#### Data to process

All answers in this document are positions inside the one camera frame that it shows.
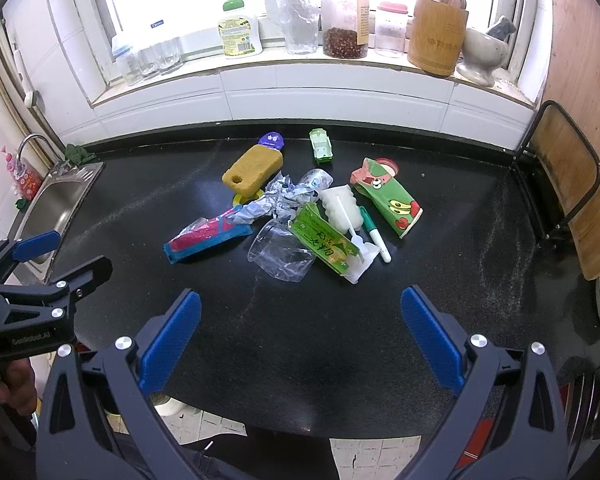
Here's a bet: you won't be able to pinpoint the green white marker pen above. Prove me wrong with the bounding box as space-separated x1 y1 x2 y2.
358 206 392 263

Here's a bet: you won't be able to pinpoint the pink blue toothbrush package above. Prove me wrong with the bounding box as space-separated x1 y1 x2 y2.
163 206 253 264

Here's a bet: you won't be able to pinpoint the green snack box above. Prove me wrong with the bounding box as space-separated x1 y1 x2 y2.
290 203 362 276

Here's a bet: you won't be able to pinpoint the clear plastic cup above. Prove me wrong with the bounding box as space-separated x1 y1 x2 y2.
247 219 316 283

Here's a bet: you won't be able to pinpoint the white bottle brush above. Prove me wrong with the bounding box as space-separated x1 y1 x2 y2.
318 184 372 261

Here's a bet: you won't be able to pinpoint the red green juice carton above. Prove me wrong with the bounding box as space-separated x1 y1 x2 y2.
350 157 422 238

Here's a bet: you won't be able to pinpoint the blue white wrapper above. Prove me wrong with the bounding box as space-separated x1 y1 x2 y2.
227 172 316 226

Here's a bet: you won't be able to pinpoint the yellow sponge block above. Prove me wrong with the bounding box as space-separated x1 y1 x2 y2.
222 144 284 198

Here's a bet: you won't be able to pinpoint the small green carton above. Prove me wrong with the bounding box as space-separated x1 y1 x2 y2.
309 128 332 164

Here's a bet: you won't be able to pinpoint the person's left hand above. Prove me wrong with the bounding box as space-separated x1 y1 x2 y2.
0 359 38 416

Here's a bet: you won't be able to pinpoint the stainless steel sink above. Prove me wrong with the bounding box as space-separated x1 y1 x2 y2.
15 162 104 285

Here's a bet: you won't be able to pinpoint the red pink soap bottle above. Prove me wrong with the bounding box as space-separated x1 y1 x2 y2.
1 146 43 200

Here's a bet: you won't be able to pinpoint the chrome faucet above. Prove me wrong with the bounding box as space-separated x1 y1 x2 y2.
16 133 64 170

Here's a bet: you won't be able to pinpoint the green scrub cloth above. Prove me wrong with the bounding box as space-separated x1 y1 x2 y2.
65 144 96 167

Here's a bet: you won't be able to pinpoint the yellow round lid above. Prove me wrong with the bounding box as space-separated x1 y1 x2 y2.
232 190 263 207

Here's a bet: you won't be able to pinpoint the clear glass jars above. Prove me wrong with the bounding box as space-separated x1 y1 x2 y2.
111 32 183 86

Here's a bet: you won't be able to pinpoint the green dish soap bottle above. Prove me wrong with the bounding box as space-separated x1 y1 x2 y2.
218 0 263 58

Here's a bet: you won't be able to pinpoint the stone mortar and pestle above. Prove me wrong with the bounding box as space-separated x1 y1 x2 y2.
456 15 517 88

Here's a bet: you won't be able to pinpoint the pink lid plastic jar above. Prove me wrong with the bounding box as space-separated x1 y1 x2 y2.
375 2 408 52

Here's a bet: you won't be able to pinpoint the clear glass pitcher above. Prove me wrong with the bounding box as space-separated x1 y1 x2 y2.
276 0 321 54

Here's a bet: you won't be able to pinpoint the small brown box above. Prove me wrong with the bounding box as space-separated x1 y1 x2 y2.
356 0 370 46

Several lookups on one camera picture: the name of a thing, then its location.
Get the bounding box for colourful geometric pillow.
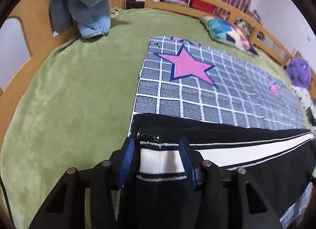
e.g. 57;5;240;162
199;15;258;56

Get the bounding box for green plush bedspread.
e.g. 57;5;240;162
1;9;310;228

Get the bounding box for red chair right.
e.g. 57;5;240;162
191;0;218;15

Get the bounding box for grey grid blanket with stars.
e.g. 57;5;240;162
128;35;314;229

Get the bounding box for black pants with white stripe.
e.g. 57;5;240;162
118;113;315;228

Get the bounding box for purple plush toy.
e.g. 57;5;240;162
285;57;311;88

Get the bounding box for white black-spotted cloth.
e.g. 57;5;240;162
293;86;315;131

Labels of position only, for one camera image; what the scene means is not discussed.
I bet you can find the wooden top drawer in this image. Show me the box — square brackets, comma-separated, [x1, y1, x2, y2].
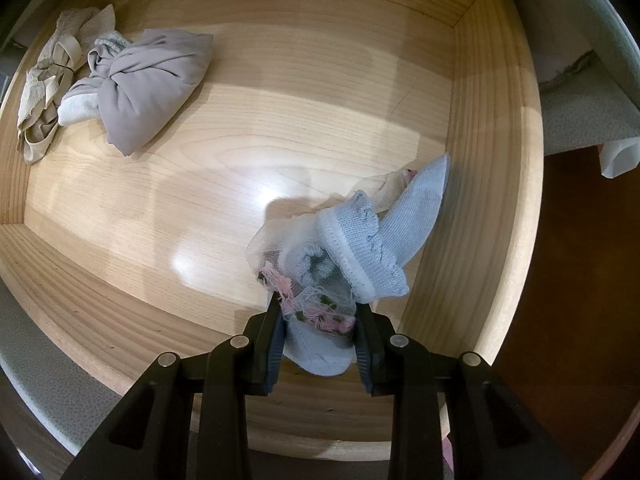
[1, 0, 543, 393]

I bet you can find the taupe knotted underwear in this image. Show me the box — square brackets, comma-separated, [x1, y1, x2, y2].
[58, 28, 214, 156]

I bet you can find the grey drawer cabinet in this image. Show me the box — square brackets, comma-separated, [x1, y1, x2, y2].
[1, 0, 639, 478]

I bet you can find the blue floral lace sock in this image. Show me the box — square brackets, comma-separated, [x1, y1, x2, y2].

########

• Exercise instructions
Although the entries contain pictures, copy everything else in them exactly.

• Exercise solution
All answers in this document are positions inside the one camera frame that it shows.
Here's a bet: you won't be able to pinpoint the green white marker pen above. Prove me wrong with the bounding box as space-separated x1 y1 x2 y2.
358 206 392 263

Here's a bet: you won't be able to pinpoint the pink blue toothbrush package above. Prove me wrong with the bounding box as space-separated x1 y1 x2 y2.
163 206 253 264

Here's a bet: you won't be able to pinpoint the green snack box above. Prove me wrong with the bounding box as space-separated x1 y1 x2 y2.
290 203 362 276

Here's a bet: you won't be able to pinpoint the clear plastic cup above. Prove me wrong with the bounding box as space-separated x1 y1 x2 y2.
247 219 316 283

Here's a bet: you won't be able to pinpoint the white bottle brush above. Prove me wrong with the bounding box as space-separated x1 y1 x2 y2.
318 184 372 261

Here's a bet: you won't be able to pinpoint the red green juice carton above. Prove me wrong with the bounding box as space-separated x1 y1 x2 y2.
350 157 422 238

Here's a bet: you won't be able to pinpoint the blue white wrapper above. Prove me wrong with the bounding box as space-separated x1 y1 x2 y2.
227 172 316 226

Here's a bet: you won't be able to pinpoint the yellow sponge block above. Prove me wrong with the bounding box as space-separated x1 y1 x2 y2.
222 144 284 198

Here's a bet: you won't be able to pinpoint the small green carton above. Prove me wrong with the bounding box as space-separated x1 y1 x2 y2.
309 128 332 164

Here's a bet: you won't be able to pinpoint the person's left hand above. Prove me wrong with the bounding box as space-separated x1 y1 x2 y2.
0 359 38 416

Here's a bet: you won't be able to pinpoint the stainless steel sink above. Prove me wrong with the bounding box as space-separated x1 y1 x2 y2.
15 162 104 285

Here's a bet: you won't be able to pinpoint the red pink soap bottle above. Prove me wrong with the bounding box as space-separated x1 y1 x2 y2.
1 146 43 200

Here's a bet: you won't be able to pinpoint the chrome faucet above. Prove me wrong with the bounding box as space-separated x1 y1 x2 y2.
16 133 64 170

Here's a bet: you won't be able to pinpoint the green scrub cloth above. Prove me wrong with the bounding box as space-separated x1 y1 x2 y2.
65 144 96 167

Here's a bet: you won't be able to pinpoint the yellow round lid above. Prove me wrong with the bounding box as space-separated x1 y1 x2 y2.
232 190 263 207

Here's a bet: you won't be able to pinpoint the clear glass jars above. Prove me wrong with the bounding box as space-separated x1 y1 x2 y2.
111 32 183 86

Here's a bet: you won't be able to pinpoint the green dish soap bottle above. Prove me wrong with the bounding box as space-separated x1 y1 x2 y2.
218 0 263 58

Here's a bet: you won't be able to pinpoint the stone mortar and pestle above. Prove me wrong with the bounding box as space-separated x1 y1 x2 y2.
456 15 517 88

Here's a bet: you won't be able to pinpoint the pink lid plastic jar above. Prove me wrong with the bounding box as space-separated x1 y1 x2 y2.
375 2 408 52

Here's a bet: you won't be able to pinpoint the clear glass pitcher above. Prove me wrong with the bounding box as space-separated x1 y1 x2 y2.
276 0 321 54

Here's a bet: you won't be able to pinpoint the small brown box above. Prove me wrong with the bounding box as space-separated x1 y1 x2 y2.
356 0 370 46

Several lookups on one camera picture: the name of a thing, then its location.
Get the bounding box for colourful geometric pillow.
e.g. 57;5;240;162
199;15;258;56

Get the bounding box for green plush bedspread.
e.g. 57;5;240;162
1;9;310;228

Get the bounding box for red chair right.
e.g. 57;5;240;162
191;0;218;15

Get the bounding box for grey grid blanket with stars.
e.g. 57;5;240;162
128;35;314;229

Get the bounding box for black pants with white stripe.
e.g. 57;5;240;162
118;113;315;228

Get the bounding box for purple plush toy.
e.g. 57;5;240;162
285;57;311;88

Get the bounding box for white black-spotted cloth.
e.g. 57;5;240;162
293;86;315;131

Labels of position only, for one camera image; what the scene means is not discussed.
I bet you can find the wooden top drawer in this image. Show me the box — square brackets, comma-separated, [x1, y1, x2, y2].
[1, 0, 543, 393]

I bet you can find the taupe knotted underwear in this image. Show me the box — square brackets, comma-separated, [x1, y1, x2, y2].
[58, 28, 214, 156]

I bet you can find the grey drawer cabinet in this image. Show me the box — square brackets, comma-separated, [x1, y1, x2, y2].
[1, 0, 639, 478]

I bet you can find the blue floral lace sock in this image. Show me the box — square brackets, comma-separated, [x1, y1, x2, y2].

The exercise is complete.